DATA EXCERPT:
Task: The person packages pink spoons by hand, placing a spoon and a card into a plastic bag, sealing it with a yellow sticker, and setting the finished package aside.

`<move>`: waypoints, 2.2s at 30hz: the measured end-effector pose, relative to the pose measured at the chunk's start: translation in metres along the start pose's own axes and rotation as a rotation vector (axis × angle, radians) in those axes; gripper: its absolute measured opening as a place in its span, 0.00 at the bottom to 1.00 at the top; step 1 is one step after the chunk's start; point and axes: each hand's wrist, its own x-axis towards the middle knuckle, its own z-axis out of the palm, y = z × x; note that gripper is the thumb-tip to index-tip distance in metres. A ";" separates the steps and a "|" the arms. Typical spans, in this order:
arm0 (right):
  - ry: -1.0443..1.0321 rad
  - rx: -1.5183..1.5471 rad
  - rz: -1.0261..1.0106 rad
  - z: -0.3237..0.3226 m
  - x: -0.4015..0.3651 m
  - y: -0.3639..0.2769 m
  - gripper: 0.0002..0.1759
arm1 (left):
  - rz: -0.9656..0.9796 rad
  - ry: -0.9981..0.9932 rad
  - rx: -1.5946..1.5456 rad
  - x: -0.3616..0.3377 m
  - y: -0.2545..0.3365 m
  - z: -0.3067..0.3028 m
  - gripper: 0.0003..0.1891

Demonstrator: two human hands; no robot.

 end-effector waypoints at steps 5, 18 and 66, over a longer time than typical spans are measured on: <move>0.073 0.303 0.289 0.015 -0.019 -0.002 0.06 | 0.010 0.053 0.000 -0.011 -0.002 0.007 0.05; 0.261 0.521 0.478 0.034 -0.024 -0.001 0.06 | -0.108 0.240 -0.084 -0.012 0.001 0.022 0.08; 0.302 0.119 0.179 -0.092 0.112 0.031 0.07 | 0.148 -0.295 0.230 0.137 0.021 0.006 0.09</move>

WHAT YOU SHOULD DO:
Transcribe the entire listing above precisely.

ANSWER:
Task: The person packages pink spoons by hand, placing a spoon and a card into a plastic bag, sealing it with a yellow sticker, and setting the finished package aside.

`<move>`: waypoints, 2.2s at 30hz: the measured end-effector pose, relative to the pose measured at the chunk's start: translation in metres along the start pose's own axes and rotation as a rotation vector (axis × angle, radians) in those axes; gripper: its absolute measured opening as a place in its span, 0.00 at the bottom to 1.00 at the top; step 1 is one step after the chunk's start; point and axes: each hand's wrist, its own x-axis towards the middle knuckle, its own z-axis out of the palm, y = z × x; note that gripper is the thumb-tip to index-tip distance in metres. A ";" separates the steps and a "|" the arms. Typical spans, in this order:
arm0 (right):
  - ry: -1.0443..1.0321 rad
  - rx: -1.5183..1.5471 rad
  - rz: -1.0261..1.0106 rad
  - z: -0.3237..0.3226 m
  - x: -0.4015..0.3651 m
  - y: -0.3639..0.2769 m
  - gripper: 0.0002..0.1759
arm1 (left):
  - rz: -0.9656..0.9796 rad
  - ry: -0.9981..0.9932 rad
  - rx: -1.5946..1.5456 rad
  - x: -0.3616..0.3377 m
  - y: -0.2545..0.3365 m
  - z: -0.3067..0.3028 m
  - gripper: 0.0003..0.1891

Demonstrator: two human hands; no robot.

 end-effector waypoints at steps 5, 18 and 66, over a longer time than typical spans are measured on: <move>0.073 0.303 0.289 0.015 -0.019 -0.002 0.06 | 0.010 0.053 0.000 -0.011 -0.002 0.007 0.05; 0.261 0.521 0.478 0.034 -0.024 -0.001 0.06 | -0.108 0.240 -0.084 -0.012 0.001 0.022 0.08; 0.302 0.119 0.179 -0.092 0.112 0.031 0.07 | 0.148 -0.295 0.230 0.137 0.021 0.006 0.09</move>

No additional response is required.